Personnel policies to develop human capital also require effort, but might be less of a burden than we currently envisage. Rather than sweeping policy changes, we simply need relatively minor modifications such as the ability to identify and record civilian officials with appropriate skills for conflict environments, track them throughout their careers, provide financial and legal cover for deployments, give them the necessary individual and team training to operate in hostile areas, and create career structures (perhaps in the form of “additional skills identifiers”) that recognize time in conflict zones as equivalent, for career purposes, to time in standard postings.
Systems capabilities (electronic and otherwise) require significant work. These might include skills registers, personnel databases, and field capabilities such as communications, transportation and protection equipment. We could also benefit from electronic platforms to enable sharing of information between agencies, including non-government organizations. ReliefWeb is a good example of this, allowing multiple agencies to post and share information, identify opportunities to collaborate, and deconflict efforts. Security protocols allow information to be shared only with authorized participants, while public information can be widely disseminated. ReliefWeb’s Afghanistan page (http://www.reliefweb.int/rw/dbc.nsf/doc104?OpenForm&rc=3&cc=afg) covers many components of the “three pillars” model, in the context of a complex emergency. Building on this would be less difficult, and less expensive, than one might think.

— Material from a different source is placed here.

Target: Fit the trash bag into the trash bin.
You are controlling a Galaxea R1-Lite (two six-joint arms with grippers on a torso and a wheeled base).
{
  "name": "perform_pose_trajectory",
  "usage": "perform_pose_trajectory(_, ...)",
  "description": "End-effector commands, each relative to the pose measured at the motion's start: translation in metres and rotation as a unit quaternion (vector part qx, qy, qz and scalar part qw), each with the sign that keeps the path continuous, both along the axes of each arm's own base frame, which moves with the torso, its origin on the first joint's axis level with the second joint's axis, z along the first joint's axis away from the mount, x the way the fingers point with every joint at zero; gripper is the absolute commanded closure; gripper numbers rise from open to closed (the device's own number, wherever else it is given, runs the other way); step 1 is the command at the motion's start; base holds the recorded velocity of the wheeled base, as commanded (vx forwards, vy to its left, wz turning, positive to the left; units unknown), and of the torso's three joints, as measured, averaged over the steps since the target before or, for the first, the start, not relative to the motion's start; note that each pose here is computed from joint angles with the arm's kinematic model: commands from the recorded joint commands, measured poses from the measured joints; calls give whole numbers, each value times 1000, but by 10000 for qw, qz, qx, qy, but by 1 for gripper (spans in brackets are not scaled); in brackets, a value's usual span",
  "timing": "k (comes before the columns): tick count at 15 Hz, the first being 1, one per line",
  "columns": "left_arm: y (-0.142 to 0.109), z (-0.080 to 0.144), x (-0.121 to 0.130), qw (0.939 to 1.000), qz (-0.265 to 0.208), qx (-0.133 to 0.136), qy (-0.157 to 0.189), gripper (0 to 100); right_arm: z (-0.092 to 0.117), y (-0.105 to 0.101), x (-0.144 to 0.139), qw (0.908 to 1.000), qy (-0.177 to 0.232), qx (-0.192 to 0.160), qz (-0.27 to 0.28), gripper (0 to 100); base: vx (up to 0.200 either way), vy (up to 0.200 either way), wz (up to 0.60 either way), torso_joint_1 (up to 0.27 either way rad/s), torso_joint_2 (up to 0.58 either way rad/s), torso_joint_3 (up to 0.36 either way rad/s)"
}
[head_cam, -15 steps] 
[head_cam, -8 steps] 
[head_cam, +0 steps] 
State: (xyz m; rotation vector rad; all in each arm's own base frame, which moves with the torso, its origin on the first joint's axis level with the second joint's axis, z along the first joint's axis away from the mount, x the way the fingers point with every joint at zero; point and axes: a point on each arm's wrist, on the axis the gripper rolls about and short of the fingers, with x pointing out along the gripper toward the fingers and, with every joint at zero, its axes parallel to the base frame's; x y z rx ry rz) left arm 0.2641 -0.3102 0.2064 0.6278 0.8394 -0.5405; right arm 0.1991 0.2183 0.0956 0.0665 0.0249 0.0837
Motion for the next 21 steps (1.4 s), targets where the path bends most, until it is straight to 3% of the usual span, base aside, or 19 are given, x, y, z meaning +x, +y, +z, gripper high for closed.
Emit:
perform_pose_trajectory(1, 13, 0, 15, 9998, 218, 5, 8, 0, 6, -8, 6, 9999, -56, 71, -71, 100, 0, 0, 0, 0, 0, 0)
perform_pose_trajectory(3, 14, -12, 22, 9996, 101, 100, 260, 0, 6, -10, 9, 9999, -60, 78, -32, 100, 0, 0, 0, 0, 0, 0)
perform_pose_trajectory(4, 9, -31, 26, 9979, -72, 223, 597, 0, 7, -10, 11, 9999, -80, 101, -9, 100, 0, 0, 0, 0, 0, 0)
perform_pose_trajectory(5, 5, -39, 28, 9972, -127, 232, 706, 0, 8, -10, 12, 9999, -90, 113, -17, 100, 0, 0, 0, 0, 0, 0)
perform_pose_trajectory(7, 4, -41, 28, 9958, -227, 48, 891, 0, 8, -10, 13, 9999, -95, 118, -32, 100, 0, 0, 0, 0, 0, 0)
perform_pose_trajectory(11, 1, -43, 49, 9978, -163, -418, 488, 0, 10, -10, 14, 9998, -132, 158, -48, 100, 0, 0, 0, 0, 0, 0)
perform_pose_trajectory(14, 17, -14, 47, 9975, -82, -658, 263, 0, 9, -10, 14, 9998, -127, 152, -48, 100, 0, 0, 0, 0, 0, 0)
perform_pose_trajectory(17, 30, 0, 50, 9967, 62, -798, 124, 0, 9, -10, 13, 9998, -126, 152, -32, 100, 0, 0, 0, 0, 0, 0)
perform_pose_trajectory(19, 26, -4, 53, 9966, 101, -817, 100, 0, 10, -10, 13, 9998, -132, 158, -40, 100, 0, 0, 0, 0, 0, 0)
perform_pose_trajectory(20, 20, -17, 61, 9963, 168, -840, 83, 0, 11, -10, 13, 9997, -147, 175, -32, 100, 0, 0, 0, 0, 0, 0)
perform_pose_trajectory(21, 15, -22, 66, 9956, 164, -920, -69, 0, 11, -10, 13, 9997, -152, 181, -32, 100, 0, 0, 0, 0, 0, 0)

Training and education (for civil, military, and non-government personnel) would also create shared understanding, and spread best practices throughout a “counterinsurgency community” — again helping us achieve collaboration across a wide variety of players whom we cannot control. Besides specific educational outcomes, these programs develop personal relationships and erode institutional paranoia. Specific training needs include the development of civilian teams capable of “early entry” into environments not yet secured by military or police forces, with the movement, communications and self-protection skills and equipment to operate in these areas. Other needs are a capability for “denied area ethnography” to collect human terrain and population data for effective planning, and education for military leaders in the significant body of expertise that aid, humanitarian assistance and development communities have built up over time.
Finally, doctrine might be useful. But it should now be clear that, without a common mental model for the environment and the pillars of a counterinsurgency effort, and without the personnel, organizations, systems, training and education elements of capability in place, merely producing a doctrinal handbook is likely to be as little use in 2006 as it was in 1962.